Abstract

While academic research in social science relating to rewilding mainly focuses on terrestrial initiatives, scant attention is given to marine rewilding. During the last ten years, marine rewilding initiatives have increasingly flourished every year around the world. The few articles dealing with marine rewilding emanate from biological and economic domains and address the scientific and economic feasibility of the initiatives. However, research still needs to provide a broad perspective on the implementing conditions of marine rewilding through a typology of the stakeholders, their vision, scientific approaches, management methods, and challenges. This article presents a literature review on marine rewilding initiatives and opens a critical discussion on the challenging conditions of their implementation.
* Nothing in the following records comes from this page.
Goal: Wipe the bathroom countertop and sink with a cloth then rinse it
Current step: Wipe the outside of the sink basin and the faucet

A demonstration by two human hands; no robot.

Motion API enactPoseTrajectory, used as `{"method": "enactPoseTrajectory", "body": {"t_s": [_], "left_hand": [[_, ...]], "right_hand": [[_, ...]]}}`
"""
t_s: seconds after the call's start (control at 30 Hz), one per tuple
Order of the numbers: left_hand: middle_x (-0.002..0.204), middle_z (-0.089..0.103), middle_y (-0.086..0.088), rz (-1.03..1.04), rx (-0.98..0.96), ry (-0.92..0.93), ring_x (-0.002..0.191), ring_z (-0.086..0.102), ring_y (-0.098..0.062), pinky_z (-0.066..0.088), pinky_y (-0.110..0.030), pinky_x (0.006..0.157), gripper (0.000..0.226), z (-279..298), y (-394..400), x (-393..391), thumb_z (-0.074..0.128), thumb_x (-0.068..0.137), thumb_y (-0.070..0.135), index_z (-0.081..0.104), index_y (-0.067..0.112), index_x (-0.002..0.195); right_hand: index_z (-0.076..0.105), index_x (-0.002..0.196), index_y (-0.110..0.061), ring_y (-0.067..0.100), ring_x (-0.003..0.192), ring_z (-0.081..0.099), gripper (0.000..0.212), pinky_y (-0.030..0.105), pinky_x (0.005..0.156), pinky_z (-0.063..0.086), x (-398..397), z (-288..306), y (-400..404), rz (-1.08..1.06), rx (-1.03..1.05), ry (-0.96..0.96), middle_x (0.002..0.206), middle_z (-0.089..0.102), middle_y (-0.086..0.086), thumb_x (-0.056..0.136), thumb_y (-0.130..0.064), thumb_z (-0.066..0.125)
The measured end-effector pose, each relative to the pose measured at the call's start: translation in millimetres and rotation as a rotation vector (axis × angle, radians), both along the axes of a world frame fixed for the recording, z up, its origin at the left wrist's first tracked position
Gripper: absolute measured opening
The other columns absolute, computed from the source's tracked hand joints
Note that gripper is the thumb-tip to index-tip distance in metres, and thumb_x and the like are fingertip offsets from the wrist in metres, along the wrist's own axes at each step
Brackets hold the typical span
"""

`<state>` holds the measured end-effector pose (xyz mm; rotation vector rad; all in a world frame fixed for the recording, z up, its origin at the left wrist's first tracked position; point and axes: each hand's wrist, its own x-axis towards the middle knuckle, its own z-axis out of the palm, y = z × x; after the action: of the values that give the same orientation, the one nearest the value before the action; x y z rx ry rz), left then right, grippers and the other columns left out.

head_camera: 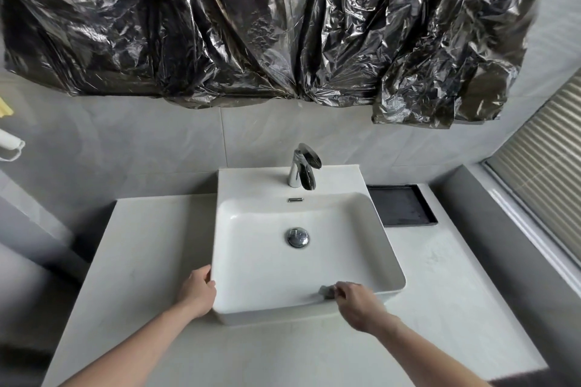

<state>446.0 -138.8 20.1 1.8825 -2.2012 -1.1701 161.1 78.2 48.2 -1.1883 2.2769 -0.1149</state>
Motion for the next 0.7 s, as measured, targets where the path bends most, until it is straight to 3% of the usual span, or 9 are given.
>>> {"method": "enactPoseTrajectory", "body": {"t_s": [0.1, 0.2, 0.3, 0.4, 0.53, 0.6, 0.7], "left_hand": [[0.148, 0.048, -0.009, 0.015, -0.036, -0.034, 0.133, 0.048, -0.03, 0.038, -0.032, 0.106, 0.059, 11.2, 8.0, -8.1, 0.052, 0.091, 0.006, 0.042, 0.016, 0.149], [0.152, 0.037, -0.005, -0.008, -0.134, -0.041, 0.138, 0.038, -0.026, 0.032, -0.032, 0.113, 0.063, 17.4, 14.2, -23.6, 0.055, 0.087, 0.008, 0.041, 0.017, 0.148], [0.151, 0.039, 0.005, -0.071, -0.142, 0.038, 0.139, 0.035, -0.022, 0.033, -0.033, 0.113, 0.054, 35.1, 18.3, -56.5, 0.055, 0.092, 0.014, 0.046, 0.025, 0.144], [0.145, 0.047, 0.011, -0.191, -0.124, 0.177, 0.133, 0.043, -0.016, 0.04, -0.031, 0.107, 0.047, 67.3, 18.1, -105.7, 0.058, 0.095, 0.022, 0.049, 0.03, 0.14], [0.128, 0.062, 0.008, -0.151, -0.036, 0.372, 0.112, 0.059, -0.016, 0.047, -0.023, 0.083, 0.043, 113.1, 8.1, -177.3, 0.063, 0.093, 0.028, 0.055, 0.027, 0.135], [0.12, 0.067, 0.006, -0.074, 0.048, 0.433, 0.106, 0.064, -0.018, 0.051, -0.03, 0.086, 0.04, 131.9, -1.0, -205.6, 0.063, 0.089, 0.036, 0.057, 0.027, 0.128], [0.1, 0.067, 0.001, 0.05, 0.177, 0.555, 0.079, 0.064, -0.02, 0.05, -0.029, 0.065, 0.006, 151.1, -12.6, -240.8, 0.059, 0.093, 0.033, 0.059, 0.028, 0.096]], "right_hand": [[0.055, 0.082, -0.034, 0.029, 0.113, 0.062, 0.029, 0.035, 0.079, 0.039, -33.4, 8.6, 26.1, -0.078, 0.06, 0.113, 0.122, 0.069, 0.002, 0.102, -0.03, 0.035], [0.064, 0.094, -0.032, 0.029, 0.115, 0.062, 0.032, 0.034, 0.081, 0.04, -63.2, 18.5, 47.1, -0.148, 0.077, 0.178, 0.124, 0.069, 0.0, 0.104, -0.027, 0.034], [0.045, 0.071, -0.04, 0.027, 0.106, 0.062, 0.039, 0.029, 0.076, 0.033, -72.0, 31.2, 47.8, -0.173, 0.045, 0.098, 0.099, 0.069, -0.01, 0.104, -0.021, 0.038], [0.053, 0.069, -0.041, 0.012, 0.087, 0.063, 0.042, 0.022, 0.073, 0.042, -74.8, 37.5, 39.3, -0.217, -0.002, -0.043, 0.078, 0.062, -0.021, 0.102, -0.018, 0.041], [0.075, 0.1, -0.042, -0.01, 0.098, 0.068, 0.037, 0.019, 0.094, 0.052, -81.4, 42.6, 24.3, -0.213, -0.204, -0.261, 0.097, 0.074, -0.033, 0.102, -0.021, 0.045], [0.076, 0.101, -0.04, -0.012, 0.093, 0.068, 0.037, 0.01, 0.083, 0.049, -75.7, 57.9, 10.7, -0.206, -0.304, -0.345, 0.093, 0.073, -0.037, 0.107, -0.021, 0.044], [0.076, 0.088, -0.038, -0.002, 0.072, 0.063, 0.043, 0.007, 0.063, 0.044, -77.9, 75.7, -9.6, -0.172, -0.43, -0.404, 0.076, 0.071, -0.023, 0.108, -0.02, 0.043]]}}
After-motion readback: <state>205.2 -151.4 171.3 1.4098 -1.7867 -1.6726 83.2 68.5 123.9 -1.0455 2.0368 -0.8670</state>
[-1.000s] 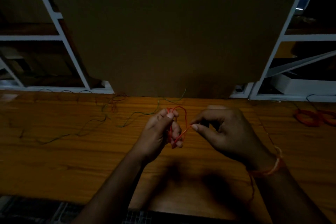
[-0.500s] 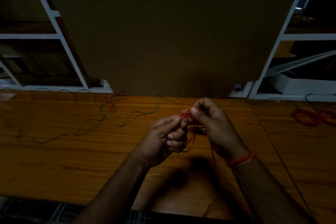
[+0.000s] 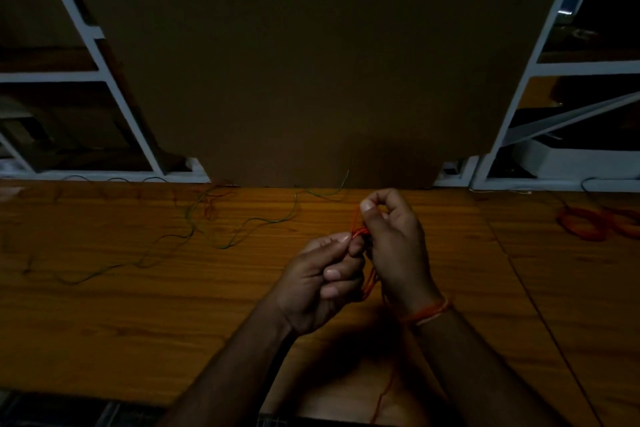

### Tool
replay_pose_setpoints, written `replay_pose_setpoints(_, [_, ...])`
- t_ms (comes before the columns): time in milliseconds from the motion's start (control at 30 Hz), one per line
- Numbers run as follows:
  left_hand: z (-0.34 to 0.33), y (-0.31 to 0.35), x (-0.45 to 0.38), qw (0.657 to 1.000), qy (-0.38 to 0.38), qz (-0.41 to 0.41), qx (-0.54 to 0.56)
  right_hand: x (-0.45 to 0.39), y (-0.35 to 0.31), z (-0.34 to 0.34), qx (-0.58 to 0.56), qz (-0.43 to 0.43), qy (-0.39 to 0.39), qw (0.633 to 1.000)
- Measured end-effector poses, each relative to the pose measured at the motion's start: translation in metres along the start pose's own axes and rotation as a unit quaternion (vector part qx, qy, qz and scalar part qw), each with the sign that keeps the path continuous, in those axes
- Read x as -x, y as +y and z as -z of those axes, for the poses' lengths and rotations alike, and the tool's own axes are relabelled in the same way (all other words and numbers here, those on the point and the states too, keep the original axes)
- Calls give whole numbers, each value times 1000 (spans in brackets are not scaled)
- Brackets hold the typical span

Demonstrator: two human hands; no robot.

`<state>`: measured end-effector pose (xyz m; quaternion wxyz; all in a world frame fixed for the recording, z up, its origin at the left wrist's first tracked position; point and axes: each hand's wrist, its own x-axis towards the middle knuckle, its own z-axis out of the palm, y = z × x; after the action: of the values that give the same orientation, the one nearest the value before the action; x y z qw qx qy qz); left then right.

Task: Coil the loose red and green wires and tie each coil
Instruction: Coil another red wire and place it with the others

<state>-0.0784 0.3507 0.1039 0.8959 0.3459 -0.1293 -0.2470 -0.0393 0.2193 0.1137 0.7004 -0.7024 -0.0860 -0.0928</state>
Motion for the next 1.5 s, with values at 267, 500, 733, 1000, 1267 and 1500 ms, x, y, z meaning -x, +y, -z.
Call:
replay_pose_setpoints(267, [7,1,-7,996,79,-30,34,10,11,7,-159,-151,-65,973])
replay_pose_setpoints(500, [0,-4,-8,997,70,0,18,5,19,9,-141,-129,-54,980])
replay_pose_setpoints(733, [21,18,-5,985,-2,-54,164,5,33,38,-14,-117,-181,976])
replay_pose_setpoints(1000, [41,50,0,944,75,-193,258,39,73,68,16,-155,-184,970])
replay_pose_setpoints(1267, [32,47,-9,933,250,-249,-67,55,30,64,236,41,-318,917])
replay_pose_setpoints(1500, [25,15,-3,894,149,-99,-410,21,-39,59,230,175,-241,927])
Through analysis of academic and grey literature on rewilding concepts and practices, the findings of this article indicate that rewilding was initially conceived for terrestrial areas in the 1990s before expanding to include marine environments in the 2010s. It also highlights that marine rewilding initiatives continue to be influenced by terrestrial and anthropocentric assumptions. These projects do not form a distinct movement but rather a series of isolated experiments where stakeholders interact across multiple scales to exchange knowledge and outcomes. Furthermore, the initiatives blend with traditional nature conservation methods because of scientific constraints and the need to gain social and political approval. Through these processes, marine rewilding initiatives constitute new ecological fronts in which marine areas’ uses and meanings are transformed.